* Directions
Wherever a line below holds the word "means", copy that line.

[Collected data]
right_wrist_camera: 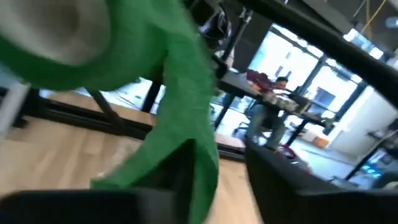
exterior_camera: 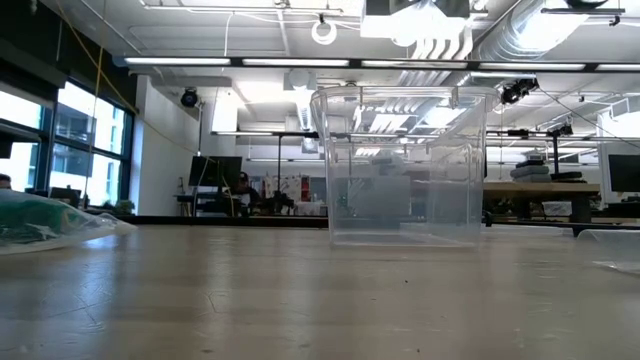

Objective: Roll bandage
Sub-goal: Roll the green bandage

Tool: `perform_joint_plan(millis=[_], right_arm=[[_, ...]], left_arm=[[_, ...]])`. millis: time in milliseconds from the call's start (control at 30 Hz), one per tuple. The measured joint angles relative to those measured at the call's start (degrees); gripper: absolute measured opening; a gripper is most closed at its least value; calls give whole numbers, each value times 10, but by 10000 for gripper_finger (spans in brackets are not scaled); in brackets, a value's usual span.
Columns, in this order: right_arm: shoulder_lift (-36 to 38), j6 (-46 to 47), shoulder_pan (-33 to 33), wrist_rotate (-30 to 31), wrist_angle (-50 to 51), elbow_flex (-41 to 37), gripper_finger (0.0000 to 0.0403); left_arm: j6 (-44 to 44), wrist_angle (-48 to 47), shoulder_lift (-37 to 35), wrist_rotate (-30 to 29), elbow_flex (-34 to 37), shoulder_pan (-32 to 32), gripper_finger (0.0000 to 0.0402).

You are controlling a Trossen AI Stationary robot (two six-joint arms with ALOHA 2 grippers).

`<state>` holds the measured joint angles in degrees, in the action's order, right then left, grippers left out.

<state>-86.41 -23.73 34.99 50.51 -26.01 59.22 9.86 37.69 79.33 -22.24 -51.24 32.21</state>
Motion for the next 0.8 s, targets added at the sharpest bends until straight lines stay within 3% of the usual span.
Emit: perform_joint_plan(millis=[67,133,367,467,567,800], right_arm=[[0,-24,-10,-14,-9,0,58],[0,-74,-14,-15,-32,0,17],[0,-320,-11,-12,-195,0,4],[0,-353,-12,20,-204,0,2],[0,-301,-25,45,-126,0,2],[-10,4,-43,-47,120,0,1]], left_arm=[[13,0,0,14,0,0,3],[37,-1,0,34,0,0,3],[126,-18,1,67,0,17,3],[136,-25,1,55,0,27,3],[129,-24,1,37,0,35,3],[70,32,2,32,1,51,3]])
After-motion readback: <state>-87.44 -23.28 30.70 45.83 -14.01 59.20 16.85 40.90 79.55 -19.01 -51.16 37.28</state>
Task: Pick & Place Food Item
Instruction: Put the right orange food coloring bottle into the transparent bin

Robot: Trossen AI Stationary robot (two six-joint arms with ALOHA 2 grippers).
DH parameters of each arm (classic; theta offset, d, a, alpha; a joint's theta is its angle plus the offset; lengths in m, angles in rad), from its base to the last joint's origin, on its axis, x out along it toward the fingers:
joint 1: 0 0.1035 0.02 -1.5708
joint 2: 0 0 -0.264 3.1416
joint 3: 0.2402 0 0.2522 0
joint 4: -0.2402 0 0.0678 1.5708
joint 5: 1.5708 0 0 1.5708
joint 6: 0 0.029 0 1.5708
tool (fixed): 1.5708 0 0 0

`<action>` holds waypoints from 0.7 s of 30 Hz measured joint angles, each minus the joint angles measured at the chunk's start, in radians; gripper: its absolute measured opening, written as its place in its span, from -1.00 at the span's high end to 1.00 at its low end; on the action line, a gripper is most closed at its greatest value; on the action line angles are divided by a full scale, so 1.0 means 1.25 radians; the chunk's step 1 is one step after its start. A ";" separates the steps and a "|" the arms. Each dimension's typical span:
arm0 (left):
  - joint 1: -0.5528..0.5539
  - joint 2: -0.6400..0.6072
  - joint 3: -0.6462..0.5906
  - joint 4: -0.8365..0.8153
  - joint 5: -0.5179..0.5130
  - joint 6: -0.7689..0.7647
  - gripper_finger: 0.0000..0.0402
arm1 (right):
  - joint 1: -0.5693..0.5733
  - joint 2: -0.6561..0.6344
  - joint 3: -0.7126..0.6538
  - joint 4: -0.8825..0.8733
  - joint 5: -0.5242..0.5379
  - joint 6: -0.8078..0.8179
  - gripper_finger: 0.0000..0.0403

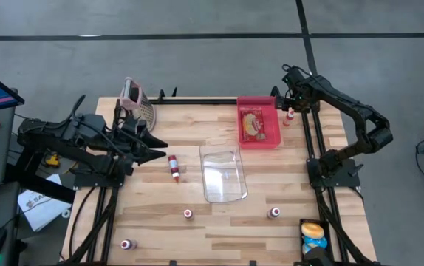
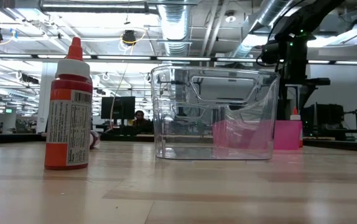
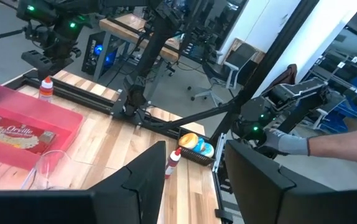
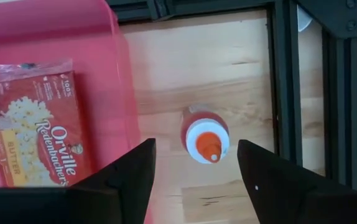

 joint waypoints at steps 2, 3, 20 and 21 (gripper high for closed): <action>0.000 0.000 0.000 0.006 0.003 0.000 0.20 | 0.000 0.000 0.000 -0.001 0.000 0.010 -0.09; 0.000 0.000 0.000 0.007 0.004 0.001 0.21 | 0.000 0.000 0.000 -0.003 -0.001 0.012 -0.08; 0.000 0.000 0.000 0.032 0.040 0.001 0.25 | 0.002 0.000 0.000 -0.024 -0.006 0.048 0.26; 0.000 0.000 0.000 0.032 0.040 0.001 0.25 | 0.002 0.000 0.000 -0.024 -0.006 0.048 0.28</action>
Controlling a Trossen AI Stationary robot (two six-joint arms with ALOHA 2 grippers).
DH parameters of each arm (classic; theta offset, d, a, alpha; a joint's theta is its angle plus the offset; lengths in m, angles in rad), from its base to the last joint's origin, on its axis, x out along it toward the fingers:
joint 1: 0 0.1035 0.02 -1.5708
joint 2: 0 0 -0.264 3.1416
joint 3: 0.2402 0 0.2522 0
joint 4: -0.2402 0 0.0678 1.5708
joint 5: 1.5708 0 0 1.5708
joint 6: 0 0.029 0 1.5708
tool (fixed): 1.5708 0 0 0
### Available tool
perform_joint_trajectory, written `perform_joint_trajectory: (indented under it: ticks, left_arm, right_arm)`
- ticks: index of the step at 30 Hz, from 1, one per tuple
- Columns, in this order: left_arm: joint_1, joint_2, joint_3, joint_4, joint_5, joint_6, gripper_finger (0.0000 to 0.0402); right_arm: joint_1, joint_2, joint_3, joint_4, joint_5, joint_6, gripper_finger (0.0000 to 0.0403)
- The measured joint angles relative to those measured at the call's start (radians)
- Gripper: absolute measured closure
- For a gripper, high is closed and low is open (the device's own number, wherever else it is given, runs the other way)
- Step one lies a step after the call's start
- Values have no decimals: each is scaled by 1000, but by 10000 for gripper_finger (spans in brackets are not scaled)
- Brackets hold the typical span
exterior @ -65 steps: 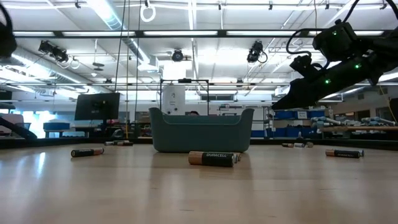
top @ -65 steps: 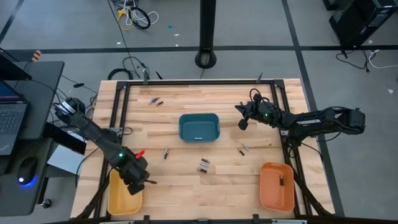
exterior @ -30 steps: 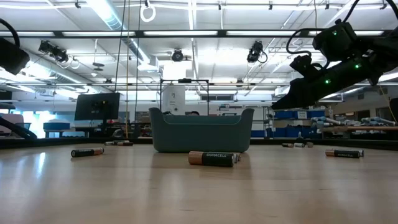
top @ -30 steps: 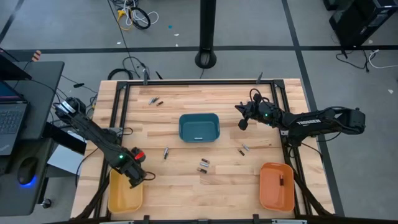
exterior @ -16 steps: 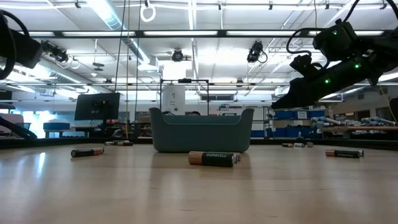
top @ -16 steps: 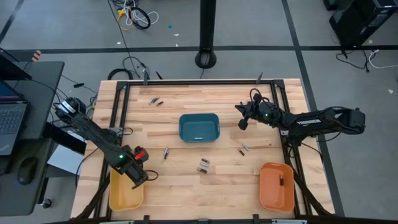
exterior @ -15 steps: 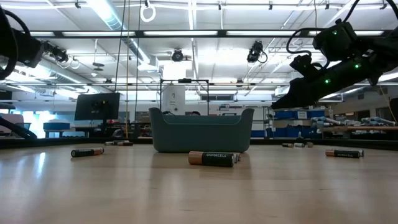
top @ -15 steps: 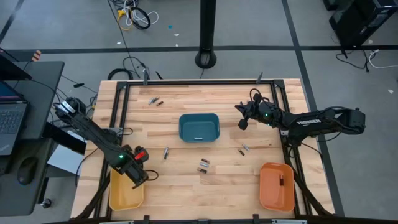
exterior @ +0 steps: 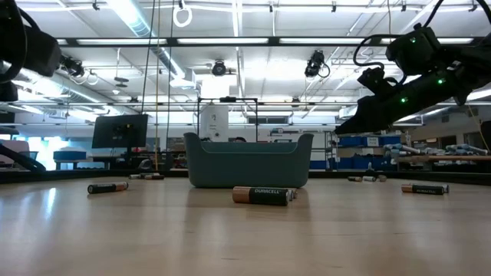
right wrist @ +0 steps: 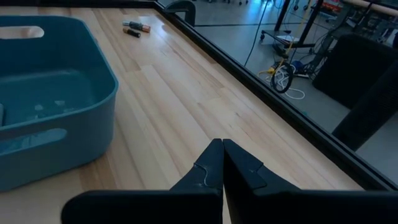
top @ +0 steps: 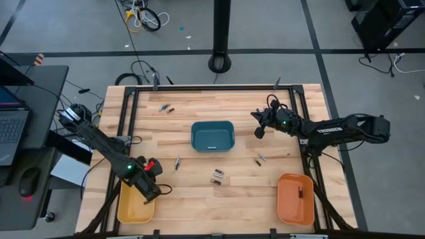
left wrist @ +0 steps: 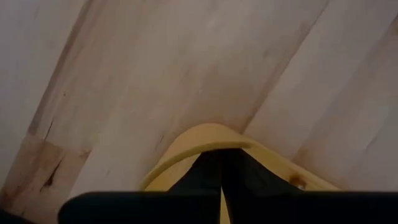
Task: Sort batteries
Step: Put the silver battery into the blue bin
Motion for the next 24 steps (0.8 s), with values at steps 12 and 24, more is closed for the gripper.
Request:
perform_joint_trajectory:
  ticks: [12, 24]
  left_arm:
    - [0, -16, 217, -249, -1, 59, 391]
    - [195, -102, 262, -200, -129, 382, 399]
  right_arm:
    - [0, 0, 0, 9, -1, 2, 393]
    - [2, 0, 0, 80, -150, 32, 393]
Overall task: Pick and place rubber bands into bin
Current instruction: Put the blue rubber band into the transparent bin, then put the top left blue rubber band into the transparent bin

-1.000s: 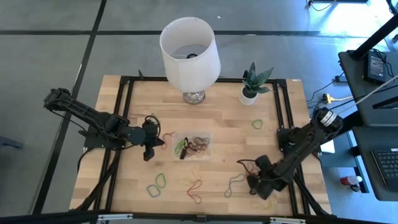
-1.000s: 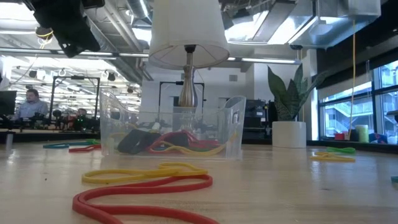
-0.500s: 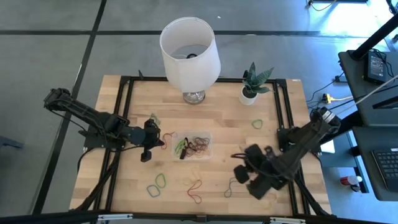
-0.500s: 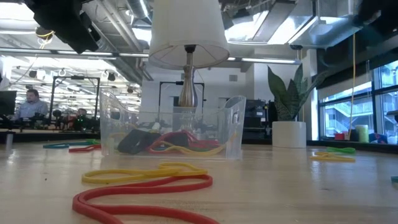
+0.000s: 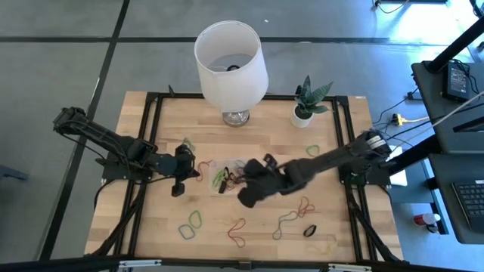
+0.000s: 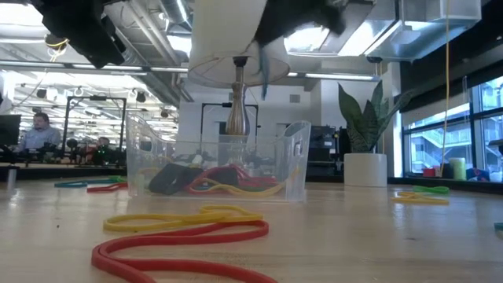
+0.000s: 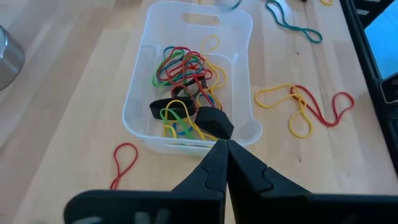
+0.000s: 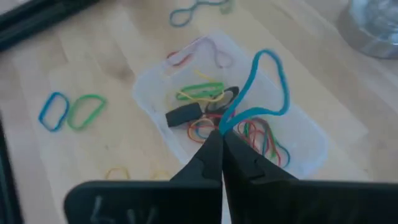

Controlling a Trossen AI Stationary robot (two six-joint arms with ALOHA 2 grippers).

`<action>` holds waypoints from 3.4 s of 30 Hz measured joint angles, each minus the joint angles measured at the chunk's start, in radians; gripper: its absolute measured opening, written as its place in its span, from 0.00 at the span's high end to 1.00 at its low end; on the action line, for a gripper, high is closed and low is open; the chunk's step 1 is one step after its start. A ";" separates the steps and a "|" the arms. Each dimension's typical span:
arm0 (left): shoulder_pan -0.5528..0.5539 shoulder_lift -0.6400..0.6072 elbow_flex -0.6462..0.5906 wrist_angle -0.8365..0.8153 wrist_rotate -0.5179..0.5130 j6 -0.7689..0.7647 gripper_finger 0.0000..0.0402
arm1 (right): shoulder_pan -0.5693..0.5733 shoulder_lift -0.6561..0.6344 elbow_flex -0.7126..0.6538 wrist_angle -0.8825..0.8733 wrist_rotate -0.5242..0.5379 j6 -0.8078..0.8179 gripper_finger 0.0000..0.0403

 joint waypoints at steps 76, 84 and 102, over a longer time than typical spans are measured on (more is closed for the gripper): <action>0.402 0.451 0.001 -0.316 0.175 -0.837 0.73 | -0.010 -0.828 -1.041 0.280 -0.223 -0.026 0.89; 0.399 0.598 0.008 -0.316 0.205 -0.989 0.80 | -0.012 -0.828 -1.041 0.279 -0.224 -0.111 0.89; 0.157 0.480 0.331 -0.698 0.001 -1.235 1.00 | -0.012 -0.828 -1.041 0.260 -0.226 -0.207 0.89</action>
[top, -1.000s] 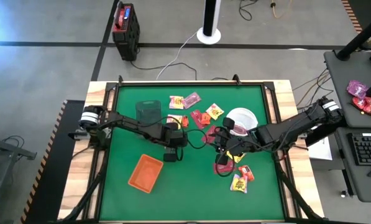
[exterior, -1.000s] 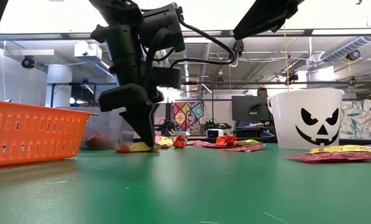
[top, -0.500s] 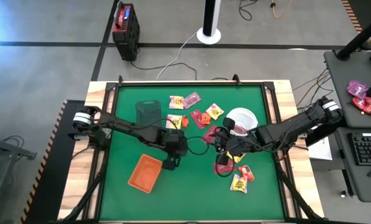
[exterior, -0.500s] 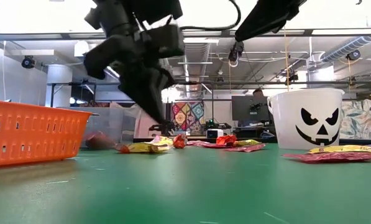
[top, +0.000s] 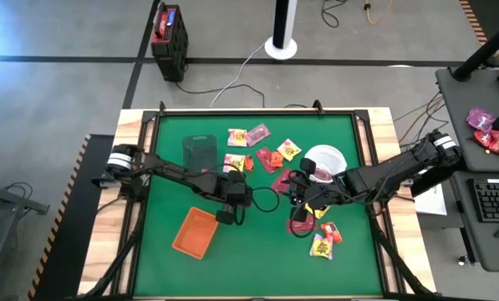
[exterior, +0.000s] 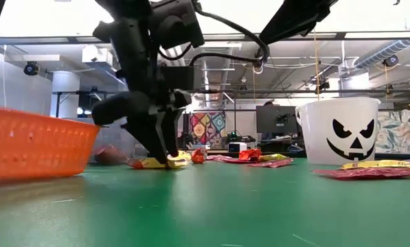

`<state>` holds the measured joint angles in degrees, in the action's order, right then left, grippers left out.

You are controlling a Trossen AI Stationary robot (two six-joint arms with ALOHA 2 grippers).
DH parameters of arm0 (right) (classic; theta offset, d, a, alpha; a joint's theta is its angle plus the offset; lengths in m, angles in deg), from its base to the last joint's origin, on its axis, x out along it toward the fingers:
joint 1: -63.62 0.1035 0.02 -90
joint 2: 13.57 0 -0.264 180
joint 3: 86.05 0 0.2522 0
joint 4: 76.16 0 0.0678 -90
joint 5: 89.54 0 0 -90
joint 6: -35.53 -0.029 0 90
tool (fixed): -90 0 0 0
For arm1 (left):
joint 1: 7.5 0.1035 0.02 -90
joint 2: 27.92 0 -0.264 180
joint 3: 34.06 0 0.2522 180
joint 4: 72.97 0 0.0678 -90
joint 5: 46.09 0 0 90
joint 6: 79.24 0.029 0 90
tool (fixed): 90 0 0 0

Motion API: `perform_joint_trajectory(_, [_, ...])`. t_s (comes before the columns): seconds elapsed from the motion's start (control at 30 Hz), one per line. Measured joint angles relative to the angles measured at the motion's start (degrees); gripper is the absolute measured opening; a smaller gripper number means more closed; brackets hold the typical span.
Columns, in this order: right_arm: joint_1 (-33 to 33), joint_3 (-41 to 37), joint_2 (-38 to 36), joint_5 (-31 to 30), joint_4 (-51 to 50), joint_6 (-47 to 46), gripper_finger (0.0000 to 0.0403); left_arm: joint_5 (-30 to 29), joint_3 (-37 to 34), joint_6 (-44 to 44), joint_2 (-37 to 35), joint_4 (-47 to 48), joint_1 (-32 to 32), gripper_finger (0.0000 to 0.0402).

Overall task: Sort candy by brand, put in halloween buckets
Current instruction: Put the yellow candy into the orange bin

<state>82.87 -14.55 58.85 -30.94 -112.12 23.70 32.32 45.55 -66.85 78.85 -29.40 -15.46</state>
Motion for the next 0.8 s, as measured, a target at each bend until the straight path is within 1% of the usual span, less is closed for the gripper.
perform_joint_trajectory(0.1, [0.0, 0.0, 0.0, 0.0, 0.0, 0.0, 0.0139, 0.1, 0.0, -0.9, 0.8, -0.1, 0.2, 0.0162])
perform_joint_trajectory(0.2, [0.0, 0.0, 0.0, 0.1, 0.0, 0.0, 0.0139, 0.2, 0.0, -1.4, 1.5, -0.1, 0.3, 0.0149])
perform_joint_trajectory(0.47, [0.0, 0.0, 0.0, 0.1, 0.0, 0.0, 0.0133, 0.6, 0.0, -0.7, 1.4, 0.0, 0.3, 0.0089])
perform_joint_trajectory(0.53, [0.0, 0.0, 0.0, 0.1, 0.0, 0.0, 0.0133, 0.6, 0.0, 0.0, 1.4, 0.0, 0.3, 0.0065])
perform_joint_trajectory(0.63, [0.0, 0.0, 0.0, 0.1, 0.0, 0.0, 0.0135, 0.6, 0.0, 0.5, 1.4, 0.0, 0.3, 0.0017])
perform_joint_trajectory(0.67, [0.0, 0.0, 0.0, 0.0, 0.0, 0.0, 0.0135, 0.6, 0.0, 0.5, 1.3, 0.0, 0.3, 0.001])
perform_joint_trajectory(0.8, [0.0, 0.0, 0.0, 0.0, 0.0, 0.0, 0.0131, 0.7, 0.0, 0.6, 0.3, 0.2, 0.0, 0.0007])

* Problem solution
`<action>` holds waypoints from 0.7 s of 30 Hz measured joint angles, each minus the joint angles measured at the chunk's start, in radians; gripper: its absolute measured opening, written as its place in its span, from -1.00 at the span's high end to 1.00 at its low end; on the action line, a gripper is most closed at its greatest value; on the action line angles are divided by a full scale, so 1.0 means 1.25 radians; the chunk's step 1 is one step after its start. A ";" separates the steps and a "|" the arms. Each dimension's typical span:
Motion API: `perform_joint_trajectory(_, [_, ...])`. t_s (comes before the columns): seconds elapsed from the motion's start (control at 30 Hz), one per line. Measured joint angles relative to the angles measured at the motion's start (degrees); gripper is the absolute measured opening; a smaller gripper number means more closed; brackets hold the typical span.

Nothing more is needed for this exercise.